Jen Persson, Founder of defenddigitalme will discuss why common metaphors don’t work, what it means for the success or failure of delivering a sustainable data policy, and what needs to change.
“Data is the new avocado” might describe the decaying shelf life of records, but not much more. “The new oil” cannot tell a child’s life story. Being framed as “the fuel of artificial intelligence” leaves people feeling used. These metaphors fail to describe the multi-faceted nature of personal data, and do not reflect its incompleteness, accuracy, or the authentic self. The language of commodities doesn’t work on their terms or engender the respect young people want to see for the person the data is about. And while the language on data doesn’t fit with young people’s expectations, it doesn’t fit well with our legal frameworks for data governance either.
“The world in thirty years is going to be unrecognizably datamined and it’s going to be really fun to watch,” said Jose Ferreira, then CEO of the adaptive learning company Knewton, at the White House US Datapalooza in 2012. Nearly ten years on, young people don’t find it fun but they do feel exploited.
defenddigitalme’s new report based on research together with Hattusia and the Warren Youth Project, proposes how to reconcile the focus, governance frameworks, and content of the UK national data strategy, to move the conversation forward in ways that work for the economy and research, and include our future generation.
About the speaker
Founder of defenddigitalme, Jen Persson campaigns for safe, fair, and transparent data in education, in England and beyond. Defenddigitalme has been advocating for the rights of the 23 million people in the National Pupil Database since 2015, most recently through regulatory action, building on the work of many others.

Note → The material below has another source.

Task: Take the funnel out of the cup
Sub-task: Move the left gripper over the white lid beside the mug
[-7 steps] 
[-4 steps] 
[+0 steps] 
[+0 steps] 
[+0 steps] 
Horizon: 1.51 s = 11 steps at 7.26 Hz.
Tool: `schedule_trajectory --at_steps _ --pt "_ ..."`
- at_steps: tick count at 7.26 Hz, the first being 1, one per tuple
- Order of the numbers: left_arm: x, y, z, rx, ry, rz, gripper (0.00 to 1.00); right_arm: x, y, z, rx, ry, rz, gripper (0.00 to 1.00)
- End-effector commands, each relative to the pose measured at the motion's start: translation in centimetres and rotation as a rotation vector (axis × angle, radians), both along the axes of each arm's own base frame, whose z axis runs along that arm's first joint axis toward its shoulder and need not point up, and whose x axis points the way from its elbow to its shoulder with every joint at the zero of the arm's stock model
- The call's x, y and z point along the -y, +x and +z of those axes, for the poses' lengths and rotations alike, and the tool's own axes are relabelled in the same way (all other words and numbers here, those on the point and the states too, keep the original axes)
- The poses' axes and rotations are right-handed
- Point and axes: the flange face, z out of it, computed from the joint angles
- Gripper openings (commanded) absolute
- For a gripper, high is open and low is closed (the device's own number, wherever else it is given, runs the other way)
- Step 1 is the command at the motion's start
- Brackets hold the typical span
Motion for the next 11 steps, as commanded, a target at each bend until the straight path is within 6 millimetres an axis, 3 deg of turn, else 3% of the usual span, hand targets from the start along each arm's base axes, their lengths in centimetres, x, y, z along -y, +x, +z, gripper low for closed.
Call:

In The State of Data 2020 report defenddigitalme published a mapping of the most common data flows for a child in England’s state education system, from the seven compulsory censuses a year and eight sets of statutory testing, through to some of the most popular local edTech tools used for administration, assessment, behavioural tracking, and for teaching and learning. The report calls for a new approach to digital rights in schools to build a rights’ respecting environment by 2030, and makes recommendations on how to achieve it.
Jen was a Subject Matter Expert to the Council of Europe 2019-20 during the drafting of Guidelines for Children’s Data Protection in Educational Settings, adopted in November 2020 and she was a joint-recipient of the 2021 Michal-Serzycki-Award from the Polish Data Protection Authority.